Exercise requirements
Please output the line that contains "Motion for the" and all later lines of the material, exactly, through the end.

···

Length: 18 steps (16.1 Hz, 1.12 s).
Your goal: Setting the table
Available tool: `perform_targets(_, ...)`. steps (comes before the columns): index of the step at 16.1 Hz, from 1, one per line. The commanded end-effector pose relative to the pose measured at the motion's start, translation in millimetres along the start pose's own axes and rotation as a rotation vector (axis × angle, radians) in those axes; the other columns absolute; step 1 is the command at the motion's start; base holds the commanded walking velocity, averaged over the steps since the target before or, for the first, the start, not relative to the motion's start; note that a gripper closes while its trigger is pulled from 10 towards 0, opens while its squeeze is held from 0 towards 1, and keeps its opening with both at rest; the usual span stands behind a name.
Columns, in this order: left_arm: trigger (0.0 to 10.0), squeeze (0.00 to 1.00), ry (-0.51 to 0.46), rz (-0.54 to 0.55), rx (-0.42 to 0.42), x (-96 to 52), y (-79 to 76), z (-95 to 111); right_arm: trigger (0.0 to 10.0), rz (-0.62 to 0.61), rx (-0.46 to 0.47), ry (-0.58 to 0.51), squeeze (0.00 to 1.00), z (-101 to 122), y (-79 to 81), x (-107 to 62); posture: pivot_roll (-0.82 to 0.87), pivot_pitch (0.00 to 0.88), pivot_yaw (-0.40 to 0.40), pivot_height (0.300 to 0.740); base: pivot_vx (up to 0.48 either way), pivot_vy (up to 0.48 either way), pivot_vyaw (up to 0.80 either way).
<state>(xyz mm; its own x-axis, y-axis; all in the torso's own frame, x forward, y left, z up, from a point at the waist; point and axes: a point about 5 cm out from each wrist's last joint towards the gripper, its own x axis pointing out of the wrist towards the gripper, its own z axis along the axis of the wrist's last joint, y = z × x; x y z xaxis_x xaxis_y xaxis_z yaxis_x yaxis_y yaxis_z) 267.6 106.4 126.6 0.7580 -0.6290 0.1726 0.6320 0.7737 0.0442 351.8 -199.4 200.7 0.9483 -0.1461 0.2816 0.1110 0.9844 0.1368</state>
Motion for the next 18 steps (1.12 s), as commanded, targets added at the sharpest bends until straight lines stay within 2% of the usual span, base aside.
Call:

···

Solved problem
Motion for the next 18 steps (1.12 s), as commanded, targets added at the sharpest bends until straight lines stay within 2% of the usual span, base aside.
Call:

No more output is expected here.